[[ Records provided, beginning ]]

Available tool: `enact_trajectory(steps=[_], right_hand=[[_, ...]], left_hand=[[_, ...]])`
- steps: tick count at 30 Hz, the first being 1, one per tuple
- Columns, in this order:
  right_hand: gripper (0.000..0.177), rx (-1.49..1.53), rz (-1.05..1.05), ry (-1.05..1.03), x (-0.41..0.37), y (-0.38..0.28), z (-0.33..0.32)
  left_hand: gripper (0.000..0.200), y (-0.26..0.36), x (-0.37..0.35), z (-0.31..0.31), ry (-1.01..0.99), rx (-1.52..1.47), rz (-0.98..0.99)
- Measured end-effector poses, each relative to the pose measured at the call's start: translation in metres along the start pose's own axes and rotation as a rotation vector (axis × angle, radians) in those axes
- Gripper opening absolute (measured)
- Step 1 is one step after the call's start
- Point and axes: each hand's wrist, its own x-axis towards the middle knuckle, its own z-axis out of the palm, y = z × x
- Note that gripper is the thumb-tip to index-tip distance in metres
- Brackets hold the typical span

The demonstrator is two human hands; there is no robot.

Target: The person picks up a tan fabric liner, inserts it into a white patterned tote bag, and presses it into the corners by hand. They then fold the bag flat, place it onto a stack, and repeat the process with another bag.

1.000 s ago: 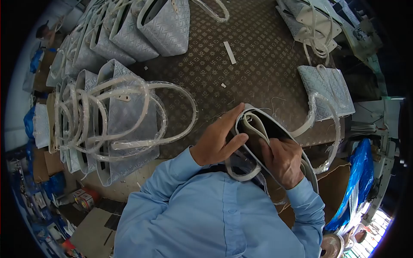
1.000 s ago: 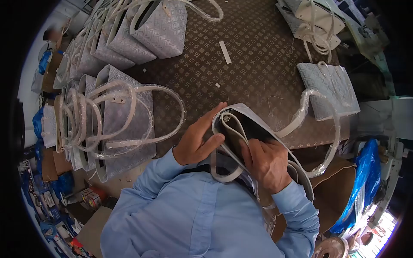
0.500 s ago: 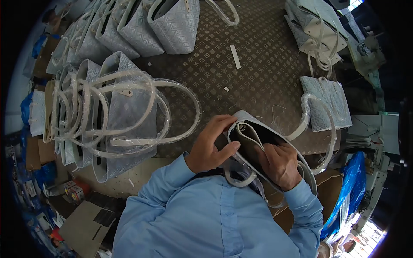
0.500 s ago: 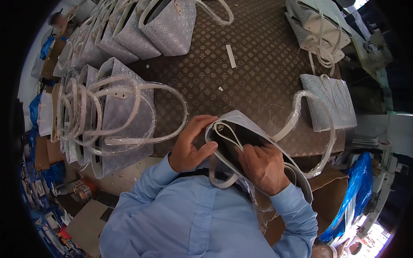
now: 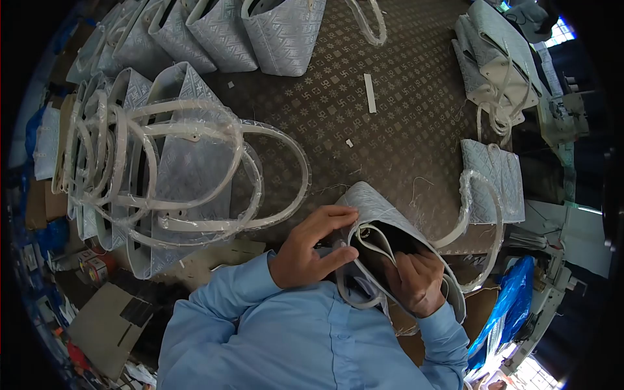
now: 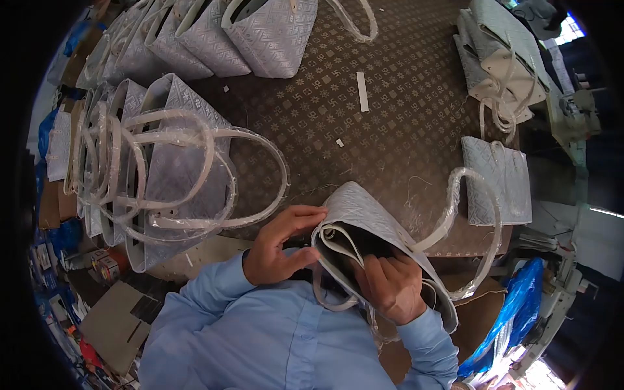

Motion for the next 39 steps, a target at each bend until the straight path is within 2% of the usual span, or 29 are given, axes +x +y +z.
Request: enact_trajectory(steps=[4,6,10,12,22,27,34,36,39], right_hand=[[0.014,0.016,0.018,-0.045,-0.001,0.003,0.002],[0.012,0.034,0.041,-0.037,0.000,0.005,0.002],[0.015,0.030,0.084,-0.078,0.001,0.008,0.002],[0.016,0.003,0.092,-0.115,-0.001,0.011,0.003],[0.015,-0.041,-0.020,-0.056,0.002,0.018,0.000],[0.016,-0.029,-0.035,-0.066,0.000,0.018,0.001],[0.021,-0.018,-0.065,0.067,-0.002,0.015,0.009],[0.022,-0.032,-0.060,0.097,-0.002,0.014,0.011],[0.023,-0.072,-0.055,0.117,-0.002,0.013,0.012]], left_hand=[[0.049,0.003,0.004,-0.006,-0.003,-0.021,-0.078],[0.049,0.002,0.007,-0.006,-0.016,0.040,-0.016],[0.048,0.000,0.012,-0.008,-0.012,-0.054,-0.082],[0.047,-0.001,0.015,-0.010,-0.037,0.030,-0.014],[0.043,0.012,0.026,-0.005,-0.065,0.164,0.025],[0.036,0.020,0.025,0.000,-0.008,0.274,0.058],[0.026,0.028,0.034,0.002,-0.053,0.487,0.170],[0.015,0.034,0.039,0.001,-0.111,0.547,0.144],[0.014,0.040,0.045,0.004,-0.168,0.608,0.057]])
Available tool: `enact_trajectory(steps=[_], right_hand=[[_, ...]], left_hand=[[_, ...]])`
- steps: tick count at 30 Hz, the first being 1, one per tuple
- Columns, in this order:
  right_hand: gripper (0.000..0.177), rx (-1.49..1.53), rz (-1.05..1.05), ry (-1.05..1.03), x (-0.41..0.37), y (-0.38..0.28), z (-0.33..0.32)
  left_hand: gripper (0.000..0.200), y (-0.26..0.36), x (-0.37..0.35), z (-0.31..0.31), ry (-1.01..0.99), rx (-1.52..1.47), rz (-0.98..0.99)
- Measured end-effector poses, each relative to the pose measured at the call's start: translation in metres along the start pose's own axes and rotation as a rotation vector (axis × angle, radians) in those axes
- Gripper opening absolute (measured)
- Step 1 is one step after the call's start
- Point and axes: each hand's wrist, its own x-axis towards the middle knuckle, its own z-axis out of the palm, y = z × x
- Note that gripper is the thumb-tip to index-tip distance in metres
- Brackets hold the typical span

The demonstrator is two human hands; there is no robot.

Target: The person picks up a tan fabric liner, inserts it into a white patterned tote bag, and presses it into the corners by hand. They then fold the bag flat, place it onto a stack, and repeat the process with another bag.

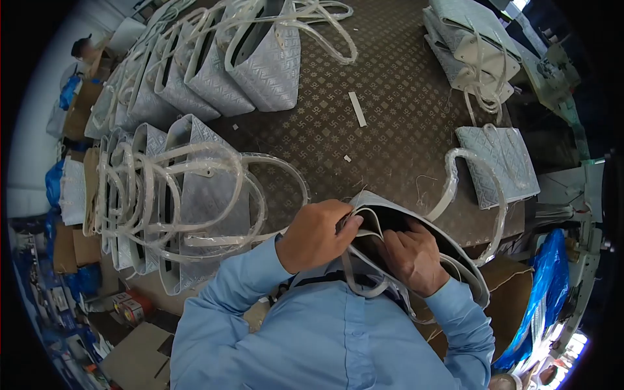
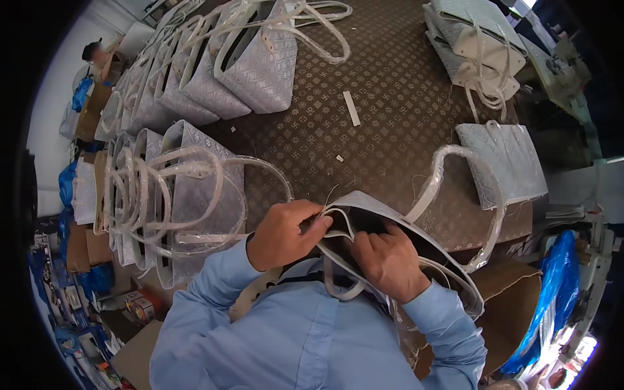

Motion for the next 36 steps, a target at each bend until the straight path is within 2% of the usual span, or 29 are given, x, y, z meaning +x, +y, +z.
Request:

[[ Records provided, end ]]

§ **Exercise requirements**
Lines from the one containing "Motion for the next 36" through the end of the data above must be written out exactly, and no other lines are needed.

§ **Written solution**
Motion for the next 36 steps, a target at each bend until the straight path is within 2% of the usual span, or 29 are given, x, y, z meaning +x, +y, +z.
Request:

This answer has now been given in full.